Businesses typically begin a data discovery initiative with a goal in mind; whether it’s increasing sales, retaining customers, demonstrating adherence to a business process, etc. It is during this data discovery process that the team begins to assess and understand the quality of their source data. All too often, the anomalies are sought to be resolved in data-fixing ETL processes, where developers are tasked with resolving data quality issues through code.
The effort of developing, maintaining, testing, and scaling ETL code should be accounted for and incorporated into the value equation for a new measure, among other factors such as actionability, usability, and strategic influence. In a number of cases, I’ve found that the cost to produce and maintain a given measure far exceeds the value; for others, it’s worth it.

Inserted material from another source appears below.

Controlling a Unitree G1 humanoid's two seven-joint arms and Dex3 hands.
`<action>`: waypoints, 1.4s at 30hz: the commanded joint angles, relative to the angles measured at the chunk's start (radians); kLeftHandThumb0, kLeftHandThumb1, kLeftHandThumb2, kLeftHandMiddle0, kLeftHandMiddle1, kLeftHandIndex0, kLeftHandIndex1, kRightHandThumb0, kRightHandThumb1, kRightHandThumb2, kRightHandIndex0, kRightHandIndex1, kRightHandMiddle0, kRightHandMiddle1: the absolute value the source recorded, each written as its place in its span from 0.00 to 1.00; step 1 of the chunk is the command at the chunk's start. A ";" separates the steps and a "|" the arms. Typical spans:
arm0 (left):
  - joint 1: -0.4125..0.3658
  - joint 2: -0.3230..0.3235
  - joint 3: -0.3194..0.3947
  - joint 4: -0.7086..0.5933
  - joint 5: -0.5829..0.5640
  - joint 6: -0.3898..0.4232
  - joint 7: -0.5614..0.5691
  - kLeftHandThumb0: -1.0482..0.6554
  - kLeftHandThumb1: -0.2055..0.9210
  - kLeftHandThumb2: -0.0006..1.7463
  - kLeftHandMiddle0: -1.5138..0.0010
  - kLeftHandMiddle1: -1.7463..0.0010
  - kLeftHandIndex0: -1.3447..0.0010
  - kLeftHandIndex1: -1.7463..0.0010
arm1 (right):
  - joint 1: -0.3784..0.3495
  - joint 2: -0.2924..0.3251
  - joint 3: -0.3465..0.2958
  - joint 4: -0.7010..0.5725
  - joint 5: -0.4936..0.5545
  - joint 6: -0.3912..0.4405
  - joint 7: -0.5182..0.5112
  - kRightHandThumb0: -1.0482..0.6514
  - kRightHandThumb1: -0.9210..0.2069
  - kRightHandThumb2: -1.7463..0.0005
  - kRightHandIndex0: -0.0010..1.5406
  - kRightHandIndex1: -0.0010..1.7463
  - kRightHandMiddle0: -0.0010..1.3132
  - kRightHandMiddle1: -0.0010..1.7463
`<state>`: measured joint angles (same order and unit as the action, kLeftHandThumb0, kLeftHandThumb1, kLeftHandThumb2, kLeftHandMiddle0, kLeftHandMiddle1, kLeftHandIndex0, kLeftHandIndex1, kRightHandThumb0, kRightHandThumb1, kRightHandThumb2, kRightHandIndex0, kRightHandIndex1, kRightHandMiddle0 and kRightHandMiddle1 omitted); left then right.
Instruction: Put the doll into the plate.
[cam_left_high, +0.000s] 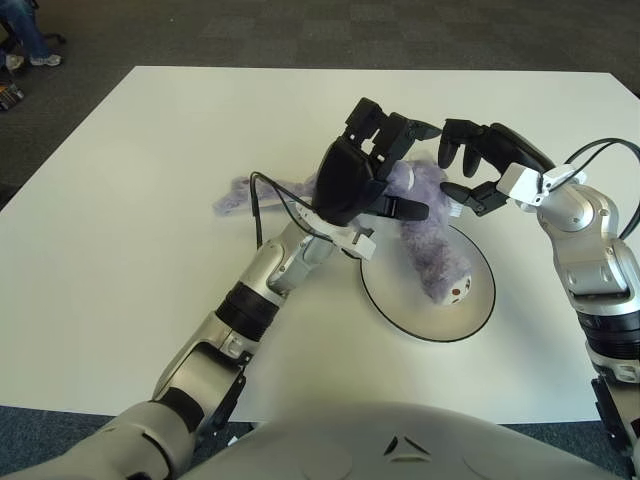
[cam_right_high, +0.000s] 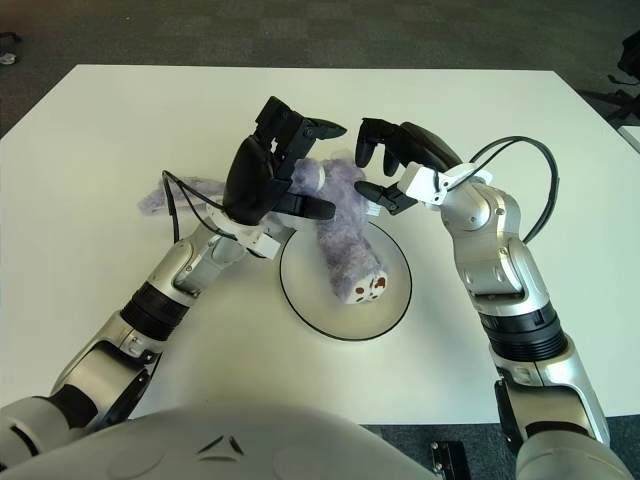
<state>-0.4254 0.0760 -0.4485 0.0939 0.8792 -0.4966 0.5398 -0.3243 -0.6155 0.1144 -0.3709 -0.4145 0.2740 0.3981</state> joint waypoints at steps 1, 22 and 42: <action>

It is often possible to minimize the cost of ETL by improving data quality at the source – employing features such as validation and strongly-typed fields in addition to assessing the fitness of the source system’s data model. The cost of optimizing, or in some cases, rebuilding the source system is often less than the cost and risk associated with cleansing and maintaining poor-quality data.
Talavant recommends the following approach to improve data quality:
Implement validation and data quality measures at the source
Business systems should check for proper data input. If a field is designed to accept a date, it should reject anything but. Fields that require a value shouldn't accept a single space as a valid entry. Postal code fields should reference a lookup table of valid postal codes and notify the user of an invalid entry, etc.
Reduce the amount of human-entered data
Instead of depending on a human to manually count and enter the number of items redeemed, implement a barcode scanning/reconciliation system.
Assess the fitness of the business system’s data model
Instead of having users enter data into a ‘notes’ field, or record a warranty code in an unused field, consider designing and implementing a data model that fits the structure of data being captured.
Design and document
Make sure the processes that occur within a business system are well understood and documented, lest measures be built on a foundation with unknown cracks.
When a business system is not well-aligned to its users or the analytical goals of the business, it’s time to consider architecting and building (or buying) a new solution.